The Last Step: Devolatilization, decarbing and reintroducing

Decarboxylation is an essential step that converts THCA cannabinoids to THC via time and temperature. This step completes the cannabinoid conversion process while also removing any remaining ethanol and degraded terpenes from the oil.

Once complete, we reintroduce the terpenes to the oil before it is sent to be packaged into a vape cartridge.

Frequent lab testing

Quality products are nothing without certificates of analysis. To ensure an item is compliant, producers regularly test products during the production and packaging processes.

Producers in California must ensure their products are below mandated limits of 66 different pesticides, four heavy metals, eight residual solvents, and microbial contamination. Potency is just as important, with caps limiting product contents and potency targets needing to hit the amounts claimed on packaging within 12%. Potencies can fluctuate during production, making it essential that concentrates are tested regularly during development.

ABX has always focused on safety and quality, even before the state passed its regulations. We rely on third-party analysis to ensure products remain compliant and safe throughout their life cycle. ABX's certificates of analysis also include complete terpene profile analysis, which you can find on our website and product packaging.

The entourage effect: Why every compound counts

Today, consumers often get misled, being told that it's all about THC potency. In truth, potency is just one part of a massive equation that includes every plant compound.

Each plant compound has its unique properties, helping create the whole plant experience with its diverse effects. This synergistic effect is called the Entourage Effect. That isn't the case with distillate-only products, where you can end up with a limited cannabinoid spectrum and the potential absence of terpenes.

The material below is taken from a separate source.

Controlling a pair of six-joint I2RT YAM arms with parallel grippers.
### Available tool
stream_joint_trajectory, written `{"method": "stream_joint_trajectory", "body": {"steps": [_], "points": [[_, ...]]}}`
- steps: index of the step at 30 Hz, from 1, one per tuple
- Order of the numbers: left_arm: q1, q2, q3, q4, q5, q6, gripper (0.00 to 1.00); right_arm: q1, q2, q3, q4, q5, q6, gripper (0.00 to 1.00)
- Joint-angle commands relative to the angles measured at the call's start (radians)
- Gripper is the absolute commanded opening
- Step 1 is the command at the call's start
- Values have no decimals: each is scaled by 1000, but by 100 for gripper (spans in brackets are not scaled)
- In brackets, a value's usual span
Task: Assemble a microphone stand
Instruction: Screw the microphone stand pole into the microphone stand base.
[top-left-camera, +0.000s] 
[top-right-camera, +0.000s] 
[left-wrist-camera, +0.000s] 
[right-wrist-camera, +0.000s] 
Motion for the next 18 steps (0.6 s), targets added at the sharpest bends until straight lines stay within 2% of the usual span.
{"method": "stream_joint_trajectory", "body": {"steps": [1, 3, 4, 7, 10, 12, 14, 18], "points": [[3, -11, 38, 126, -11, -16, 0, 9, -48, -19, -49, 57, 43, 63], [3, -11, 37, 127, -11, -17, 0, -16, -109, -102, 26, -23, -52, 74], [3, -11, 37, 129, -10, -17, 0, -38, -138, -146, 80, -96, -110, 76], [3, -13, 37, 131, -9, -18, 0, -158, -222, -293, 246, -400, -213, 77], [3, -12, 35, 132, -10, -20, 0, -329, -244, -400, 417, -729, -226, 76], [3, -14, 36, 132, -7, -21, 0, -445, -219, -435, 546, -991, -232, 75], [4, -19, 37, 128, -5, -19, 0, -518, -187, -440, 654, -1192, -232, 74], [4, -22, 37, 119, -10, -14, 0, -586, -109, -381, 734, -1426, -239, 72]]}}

Think it over before choosing. The highest possible THC content may seem beneficial to some, but also consider the full plant effect. Every individual terpene compound helps determine if strains are indica- or sativa- leaning. They each play a part in creating the flavors, aromas and effects that lead us to have our preferred cultivars.

Distillate-only consumers miss out on these unique properties, finding themselves limited to one or just a few compounds. Instead of a 90+% potent, distilled product, consider a substantial dose of THC, around 70 to 80%, that comes with the other essential cannabis compounds. In most cases, the results will speak for themselves.